Given material
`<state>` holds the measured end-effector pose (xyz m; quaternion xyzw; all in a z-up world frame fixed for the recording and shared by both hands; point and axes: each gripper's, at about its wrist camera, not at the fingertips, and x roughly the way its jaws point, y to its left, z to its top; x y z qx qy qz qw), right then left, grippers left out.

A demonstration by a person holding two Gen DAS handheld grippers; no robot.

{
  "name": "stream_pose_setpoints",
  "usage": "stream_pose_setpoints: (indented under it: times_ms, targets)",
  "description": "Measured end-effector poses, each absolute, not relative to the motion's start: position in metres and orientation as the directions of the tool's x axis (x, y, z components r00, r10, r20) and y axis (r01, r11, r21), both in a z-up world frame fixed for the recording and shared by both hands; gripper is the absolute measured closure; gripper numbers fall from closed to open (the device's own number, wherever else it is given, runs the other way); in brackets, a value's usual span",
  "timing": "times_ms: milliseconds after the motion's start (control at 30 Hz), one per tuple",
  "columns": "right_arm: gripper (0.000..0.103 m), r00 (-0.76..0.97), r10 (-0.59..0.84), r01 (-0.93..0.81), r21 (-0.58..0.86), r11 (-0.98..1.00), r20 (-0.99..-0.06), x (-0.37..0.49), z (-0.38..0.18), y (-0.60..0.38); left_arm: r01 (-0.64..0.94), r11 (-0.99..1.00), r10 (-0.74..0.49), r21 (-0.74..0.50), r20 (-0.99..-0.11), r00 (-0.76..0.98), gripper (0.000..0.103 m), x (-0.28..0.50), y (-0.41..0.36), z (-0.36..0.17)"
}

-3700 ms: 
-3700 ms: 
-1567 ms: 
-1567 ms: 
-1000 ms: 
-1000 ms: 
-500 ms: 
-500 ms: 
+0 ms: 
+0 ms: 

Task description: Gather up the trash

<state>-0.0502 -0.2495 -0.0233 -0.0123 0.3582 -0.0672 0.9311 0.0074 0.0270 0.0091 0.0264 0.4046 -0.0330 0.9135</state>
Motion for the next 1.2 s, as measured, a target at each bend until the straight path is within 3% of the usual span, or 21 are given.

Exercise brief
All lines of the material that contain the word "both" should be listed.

Reply to the exercise
`<state>` holds the measured end-effector pose (xyz m; quaternion xyzw; all in a z-up world frame fixed for the recording and shared by both hands; point and axes: each gripper's, at about its wrist camera, not at the fingertips, and x roughly the way its jaws point, y to its left, z to its top; x y z qx qy qz qw), right then left, grippers left out.
  "description": "Measured end-effector poses, each absolute, not relative to the motion's start: position in metres and orientation as the directions of the tool's x axis (x, y, z components r00, r10, r20) and y axis (r01, r11, r21), both in a z-up world frame fixed for the recording and shared by both hands; gripper is the absolute measured closure; gripper numbers fall from closed to open (the device's own number, wherever else it is given, runs the other way); in brackets, a value's usual span",

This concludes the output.